● Problem description
Lines from the line with "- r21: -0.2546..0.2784" to the line with "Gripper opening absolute" in the entries below, and only those, must be output exactly, with both ends included.

[Dataset items]
★ ★ ★

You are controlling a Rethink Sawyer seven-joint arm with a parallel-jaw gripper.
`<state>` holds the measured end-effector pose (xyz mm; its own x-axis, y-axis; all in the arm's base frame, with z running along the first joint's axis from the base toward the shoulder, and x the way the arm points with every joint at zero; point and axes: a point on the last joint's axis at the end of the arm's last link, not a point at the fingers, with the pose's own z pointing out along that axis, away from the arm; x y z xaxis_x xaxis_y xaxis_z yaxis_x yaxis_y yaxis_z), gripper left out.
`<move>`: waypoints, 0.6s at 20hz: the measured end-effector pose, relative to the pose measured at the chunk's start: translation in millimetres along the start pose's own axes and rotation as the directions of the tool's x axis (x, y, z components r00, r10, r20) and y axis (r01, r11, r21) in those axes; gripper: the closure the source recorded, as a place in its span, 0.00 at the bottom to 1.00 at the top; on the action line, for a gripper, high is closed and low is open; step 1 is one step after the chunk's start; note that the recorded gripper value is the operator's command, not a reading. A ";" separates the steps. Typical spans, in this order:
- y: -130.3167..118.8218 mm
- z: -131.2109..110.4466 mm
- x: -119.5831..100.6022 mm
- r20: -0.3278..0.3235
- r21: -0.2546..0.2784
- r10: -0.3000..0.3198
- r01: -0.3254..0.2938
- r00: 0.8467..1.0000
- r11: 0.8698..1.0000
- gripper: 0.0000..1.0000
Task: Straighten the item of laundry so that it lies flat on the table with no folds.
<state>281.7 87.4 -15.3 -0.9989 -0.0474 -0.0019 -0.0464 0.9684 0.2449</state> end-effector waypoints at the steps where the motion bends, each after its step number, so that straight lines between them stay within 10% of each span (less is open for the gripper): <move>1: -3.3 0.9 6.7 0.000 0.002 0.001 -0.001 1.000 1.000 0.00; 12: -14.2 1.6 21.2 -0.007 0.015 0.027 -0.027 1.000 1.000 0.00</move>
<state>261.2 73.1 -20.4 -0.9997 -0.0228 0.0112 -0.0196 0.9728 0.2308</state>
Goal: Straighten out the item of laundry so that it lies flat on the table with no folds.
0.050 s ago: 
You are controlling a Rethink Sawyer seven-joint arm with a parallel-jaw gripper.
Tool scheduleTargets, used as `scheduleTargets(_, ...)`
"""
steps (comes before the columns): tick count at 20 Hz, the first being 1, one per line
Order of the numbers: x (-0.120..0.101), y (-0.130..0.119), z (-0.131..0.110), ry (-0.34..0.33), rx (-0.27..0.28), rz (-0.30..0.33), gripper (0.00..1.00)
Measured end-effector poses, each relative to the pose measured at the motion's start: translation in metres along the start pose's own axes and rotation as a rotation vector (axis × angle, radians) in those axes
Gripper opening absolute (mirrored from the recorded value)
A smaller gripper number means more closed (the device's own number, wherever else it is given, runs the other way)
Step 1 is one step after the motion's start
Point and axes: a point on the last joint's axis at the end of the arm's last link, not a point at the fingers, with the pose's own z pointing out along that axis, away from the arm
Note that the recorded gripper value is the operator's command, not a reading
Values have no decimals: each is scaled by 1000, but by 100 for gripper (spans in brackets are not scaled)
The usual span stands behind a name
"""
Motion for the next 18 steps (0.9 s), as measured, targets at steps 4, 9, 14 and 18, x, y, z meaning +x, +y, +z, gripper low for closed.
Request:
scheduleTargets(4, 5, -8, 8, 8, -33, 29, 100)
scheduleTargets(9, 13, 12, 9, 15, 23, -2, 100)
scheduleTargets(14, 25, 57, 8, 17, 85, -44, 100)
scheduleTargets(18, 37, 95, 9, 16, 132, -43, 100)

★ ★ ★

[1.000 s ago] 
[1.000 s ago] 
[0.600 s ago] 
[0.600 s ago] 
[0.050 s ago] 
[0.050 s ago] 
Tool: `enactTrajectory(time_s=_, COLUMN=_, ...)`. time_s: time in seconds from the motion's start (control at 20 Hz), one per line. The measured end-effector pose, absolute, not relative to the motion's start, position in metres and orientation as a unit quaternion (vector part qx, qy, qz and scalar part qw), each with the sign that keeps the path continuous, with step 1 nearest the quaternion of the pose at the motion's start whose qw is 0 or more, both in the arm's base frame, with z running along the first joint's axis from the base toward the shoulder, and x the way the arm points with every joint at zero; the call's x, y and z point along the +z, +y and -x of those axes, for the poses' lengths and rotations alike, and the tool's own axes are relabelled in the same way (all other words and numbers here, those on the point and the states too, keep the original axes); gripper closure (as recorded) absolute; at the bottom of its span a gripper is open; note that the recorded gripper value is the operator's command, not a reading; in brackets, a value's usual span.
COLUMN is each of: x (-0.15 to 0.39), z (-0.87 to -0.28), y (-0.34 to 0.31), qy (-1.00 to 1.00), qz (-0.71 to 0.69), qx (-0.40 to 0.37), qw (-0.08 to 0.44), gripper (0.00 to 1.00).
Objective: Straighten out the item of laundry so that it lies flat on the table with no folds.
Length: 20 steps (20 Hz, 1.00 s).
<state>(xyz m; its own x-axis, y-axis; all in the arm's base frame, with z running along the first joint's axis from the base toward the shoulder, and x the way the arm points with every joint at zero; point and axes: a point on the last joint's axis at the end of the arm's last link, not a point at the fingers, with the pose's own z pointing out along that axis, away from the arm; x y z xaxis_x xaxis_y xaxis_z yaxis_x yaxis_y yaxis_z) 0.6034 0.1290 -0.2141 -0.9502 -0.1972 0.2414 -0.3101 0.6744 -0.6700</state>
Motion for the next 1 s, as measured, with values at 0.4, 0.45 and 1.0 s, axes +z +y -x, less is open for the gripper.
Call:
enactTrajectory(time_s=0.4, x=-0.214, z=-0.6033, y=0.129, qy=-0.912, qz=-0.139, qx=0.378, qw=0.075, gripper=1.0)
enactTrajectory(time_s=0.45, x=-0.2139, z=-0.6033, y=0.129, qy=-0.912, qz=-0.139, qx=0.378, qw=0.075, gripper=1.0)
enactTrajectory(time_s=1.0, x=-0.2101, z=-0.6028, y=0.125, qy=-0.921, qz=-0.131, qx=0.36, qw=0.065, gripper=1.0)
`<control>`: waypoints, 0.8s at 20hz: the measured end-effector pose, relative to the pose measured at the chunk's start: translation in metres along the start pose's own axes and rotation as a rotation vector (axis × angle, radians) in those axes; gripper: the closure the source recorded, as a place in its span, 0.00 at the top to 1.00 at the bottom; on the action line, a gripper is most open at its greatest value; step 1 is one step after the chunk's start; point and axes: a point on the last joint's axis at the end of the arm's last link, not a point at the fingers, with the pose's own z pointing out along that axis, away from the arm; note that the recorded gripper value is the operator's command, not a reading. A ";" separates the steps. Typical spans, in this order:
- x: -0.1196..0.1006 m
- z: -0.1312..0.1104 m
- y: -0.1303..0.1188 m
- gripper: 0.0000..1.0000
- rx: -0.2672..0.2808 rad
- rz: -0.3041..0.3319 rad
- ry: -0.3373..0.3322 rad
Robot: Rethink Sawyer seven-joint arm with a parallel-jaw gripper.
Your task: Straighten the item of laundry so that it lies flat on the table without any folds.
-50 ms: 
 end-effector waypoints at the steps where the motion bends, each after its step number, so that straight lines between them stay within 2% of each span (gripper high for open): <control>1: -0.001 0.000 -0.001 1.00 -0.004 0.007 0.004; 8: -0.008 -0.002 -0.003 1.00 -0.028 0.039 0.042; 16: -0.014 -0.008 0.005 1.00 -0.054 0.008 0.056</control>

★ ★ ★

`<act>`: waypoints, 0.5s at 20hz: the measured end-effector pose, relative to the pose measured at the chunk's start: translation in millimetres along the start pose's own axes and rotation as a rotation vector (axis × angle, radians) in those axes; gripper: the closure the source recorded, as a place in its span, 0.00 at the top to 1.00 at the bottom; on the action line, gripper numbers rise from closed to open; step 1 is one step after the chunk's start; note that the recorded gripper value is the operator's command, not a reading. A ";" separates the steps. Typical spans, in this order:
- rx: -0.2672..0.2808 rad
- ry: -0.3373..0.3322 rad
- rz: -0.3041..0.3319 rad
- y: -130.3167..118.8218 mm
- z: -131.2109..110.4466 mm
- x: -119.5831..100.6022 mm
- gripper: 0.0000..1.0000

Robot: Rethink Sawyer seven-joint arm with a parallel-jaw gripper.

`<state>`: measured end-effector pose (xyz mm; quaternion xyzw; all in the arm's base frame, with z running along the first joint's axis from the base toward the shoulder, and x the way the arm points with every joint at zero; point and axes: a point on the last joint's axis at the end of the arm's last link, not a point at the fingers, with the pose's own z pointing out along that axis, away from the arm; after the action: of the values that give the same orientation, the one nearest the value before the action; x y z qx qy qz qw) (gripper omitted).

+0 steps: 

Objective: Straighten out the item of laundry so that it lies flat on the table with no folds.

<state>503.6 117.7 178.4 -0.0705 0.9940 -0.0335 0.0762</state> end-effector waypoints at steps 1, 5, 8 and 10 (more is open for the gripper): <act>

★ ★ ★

● Task response
- r21: -0.2546..0.2784
- r10: -0.3000..0.3198
- r01: -0.3254..0.2938
- r00: 0.8467..1.0000
- r11: 0.8698..1.0000
- gripper: 0.0000..1.0000
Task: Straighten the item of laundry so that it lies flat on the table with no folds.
<state>281.7 87.4 -15.3 -0.9989 -0.0474 -0.0019 -0.0464 0.9684 0.2449</state> end-effector waypoints at the steps where the motion bends, each after its step number, so that straight lines between them stay within 10% of each span (less is open for the gripper): <move>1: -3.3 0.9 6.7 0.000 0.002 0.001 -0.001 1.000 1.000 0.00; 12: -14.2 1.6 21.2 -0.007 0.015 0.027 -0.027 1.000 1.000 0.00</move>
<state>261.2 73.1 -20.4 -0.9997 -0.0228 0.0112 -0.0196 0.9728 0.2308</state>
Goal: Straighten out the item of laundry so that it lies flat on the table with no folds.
0.050 s ago: 
You are controlling a Rethink Sawyer seven-joint arm with a parallel-jaw gripper.
Tool scheduleTargets, used as `scheduleTargets(_, ...)`
"""
steps (comes before the columns): tick count at 20 Hz, the first being 1, one per line
Order of the numbers: x (-0.120..0.101), y (-0.130..0.119), z (-0.131..0.110), ry (-0.34..0.33), rx (-0.27..0.28), rz (-0.30..0.33), gripper (0.00..1.00)
Measured end-effector poses, each relative to the pose measured at the motion's start: translation in metres along the start pose's own axes and rotation as a rotation vector (axis × angle, radians) in those axes
Gripper opening absolute (mirrored from the recorded value)

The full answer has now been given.